Similarly, a search for “plumbers in Dubuque” will show results in the order of the three main qualities important to people searching: locality, reviews, and content quality. The closest plumber will beat out the one with the best reviews, who will in turn beat out the one with the most information on its website.

 

Sound invasive? Some people are starting to think so.

 

2) People with privacy concerns have started using other search engines—kind of.

 

People aren’t turning away from Google Search in a mass exodus or anything, but the two-percent drop in its desktop searches from the previous year at this same time show there might be some trust issues at play. Despite still leading with a massive share of 73.22 percent of desktop searches, Google has seen a decrease in users five out of the past six months—around the same time the new algorithm was implemented.

 

As these features are further developed and discovered, that share could continue to go down, leaving Bing and Baidu with more scraps to fight over. Of course, Google still dominates the market with a share of 91.2 percent of mobile searches, an increase of almost 10 percent over the previous year at this time. Good news for them, because I get the feeling that the most successful sites and pages will reflect the needs of modernity.

 

3) The most successful sites and pages will reflect the needs of modernity.

 

Maybe this is obvious since “Hey, let’s do this new thing that works better” is pretty much how everything (except incorporating basic human rights into a structurally oppressive society) has worked for the entirety of time itself.
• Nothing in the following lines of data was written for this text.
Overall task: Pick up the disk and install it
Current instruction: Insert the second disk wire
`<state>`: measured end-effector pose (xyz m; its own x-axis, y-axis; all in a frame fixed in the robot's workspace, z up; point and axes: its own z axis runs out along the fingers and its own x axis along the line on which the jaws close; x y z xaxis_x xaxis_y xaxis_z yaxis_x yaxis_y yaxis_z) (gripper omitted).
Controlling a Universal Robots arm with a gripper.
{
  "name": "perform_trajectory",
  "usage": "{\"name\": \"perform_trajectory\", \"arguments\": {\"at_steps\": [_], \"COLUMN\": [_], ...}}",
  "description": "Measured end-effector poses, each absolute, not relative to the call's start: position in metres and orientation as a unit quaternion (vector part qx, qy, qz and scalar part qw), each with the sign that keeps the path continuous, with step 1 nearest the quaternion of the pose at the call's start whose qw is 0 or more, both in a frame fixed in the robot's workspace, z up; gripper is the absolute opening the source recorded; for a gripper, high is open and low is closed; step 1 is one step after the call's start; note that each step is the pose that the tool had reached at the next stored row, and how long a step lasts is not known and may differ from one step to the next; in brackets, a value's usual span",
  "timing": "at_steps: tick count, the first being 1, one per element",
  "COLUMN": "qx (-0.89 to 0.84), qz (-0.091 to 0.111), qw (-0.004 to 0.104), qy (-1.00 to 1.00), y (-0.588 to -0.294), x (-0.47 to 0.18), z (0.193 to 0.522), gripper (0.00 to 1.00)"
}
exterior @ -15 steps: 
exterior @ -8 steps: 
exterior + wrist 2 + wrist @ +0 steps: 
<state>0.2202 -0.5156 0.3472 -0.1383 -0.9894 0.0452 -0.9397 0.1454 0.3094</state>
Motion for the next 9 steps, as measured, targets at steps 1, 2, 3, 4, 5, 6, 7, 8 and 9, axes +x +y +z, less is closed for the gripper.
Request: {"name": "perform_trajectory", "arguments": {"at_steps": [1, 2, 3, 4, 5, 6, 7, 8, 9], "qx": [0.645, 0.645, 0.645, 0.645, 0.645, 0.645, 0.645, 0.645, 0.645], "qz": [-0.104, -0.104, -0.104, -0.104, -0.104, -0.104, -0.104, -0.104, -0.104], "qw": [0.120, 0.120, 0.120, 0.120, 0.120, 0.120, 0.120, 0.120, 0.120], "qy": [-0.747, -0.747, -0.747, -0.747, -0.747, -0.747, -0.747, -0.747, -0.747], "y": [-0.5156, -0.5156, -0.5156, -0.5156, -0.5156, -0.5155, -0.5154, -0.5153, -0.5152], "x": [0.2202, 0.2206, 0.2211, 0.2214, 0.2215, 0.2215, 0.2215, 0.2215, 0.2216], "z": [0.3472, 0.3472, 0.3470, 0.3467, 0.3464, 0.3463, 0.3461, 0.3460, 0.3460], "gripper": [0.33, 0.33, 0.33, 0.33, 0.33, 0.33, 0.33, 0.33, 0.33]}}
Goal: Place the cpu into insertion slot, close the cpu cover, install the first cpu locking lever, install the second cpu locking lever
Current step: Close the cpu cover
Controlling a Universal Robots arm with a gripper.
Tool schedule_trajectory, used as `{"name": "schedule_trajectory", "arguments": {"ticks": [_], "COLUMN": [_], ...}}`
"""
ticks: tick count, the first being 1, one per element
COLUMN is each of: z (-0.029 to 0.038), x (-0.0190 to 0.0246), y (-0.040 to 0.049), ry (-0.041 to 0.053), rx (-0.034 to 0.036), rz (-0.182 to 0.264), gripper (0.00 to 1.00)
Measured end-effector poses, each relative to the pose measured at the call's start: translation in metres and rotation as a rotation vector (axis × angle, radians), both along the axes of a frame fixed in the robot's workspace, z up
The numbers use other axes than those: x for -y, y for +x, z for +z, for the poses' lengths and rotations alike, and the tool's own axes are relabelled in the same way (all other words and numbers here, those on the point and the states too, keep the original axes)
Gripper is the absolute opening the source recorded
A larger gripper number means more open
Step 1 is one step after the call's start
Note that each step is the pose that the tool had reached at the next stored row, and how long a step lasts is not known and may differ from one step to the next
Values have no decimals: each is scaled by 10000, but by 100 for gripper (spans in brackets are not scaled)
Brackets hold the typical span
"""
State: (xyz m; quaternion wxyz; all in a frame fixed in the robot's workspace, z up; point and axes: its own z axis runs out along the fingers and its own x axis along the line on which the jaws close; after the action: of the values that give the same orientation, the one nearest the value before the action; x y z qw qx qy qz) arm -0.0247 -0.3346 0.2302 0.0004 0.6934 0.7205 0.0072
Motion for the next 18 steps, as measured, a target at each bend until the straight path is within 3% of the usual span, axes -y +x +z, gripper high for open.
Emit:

Still, with Google favoring sites that actually get clicked on, pages that have mobile versions will show up higher on results as mobile searches increase.

 

After a period of going back and forth in terms of popularity, mobile searches took a secure lead ahead of desktop searches within the past year. According to a SmartInsights.com article, 30 percent of pages that show on the first page of desktop search results do not appear in the top 10 results on mobile.

 

Pages and websites that lean into the increase in voice searches will do well, too. Quora Creative’s latest voice search statistics trends research showed that the top three common voice search words are “how,” what,” and “best.” With Alexa, Siri, and other question-based voice-search options, results that are tailored as direct answers instead of chunks of information might fare better.

 

4) There’s no way to cheat the engine into better organic results.

 

Google Ads and marketing through Google are still ways to get pages seen above organic results, but with greasing the system through the traditional Technical Search Engine Optimization (SEO) process becoming a thing of the past, websites are either going to have to actually be what people want or someone is going to have to pay for it.

 

There’s not really a “one-size-fits-all” design for searching these days. The Technical SEO method of having a list of keywords in the metadata and gearing the content to the keywords themselves instead of the person searching just doesn’t work anymore. Google knows that people want Quality Content as an idea unto itself as opposed to just being something found on a website that’s easily indexed and accessed by a search engine.

 

At the end of the day, Google still wants to provide relevant ads to keep both sides—the company and the consumer—satisfied. That said, I have to wonder how the shifting focus to content quality affects what “relevancy” becomes in terms of advertising.

 

I’m qualified to wonder that because—I don’t get to brag about this often, so forgive me—I’m Google Ads Certified in Search, Measurement, and Display. While Google’s motto of “Don’t be evil” remains mostly intact with all these algorithm developments, I can tell you this, certified or not: Google doesn’t lose.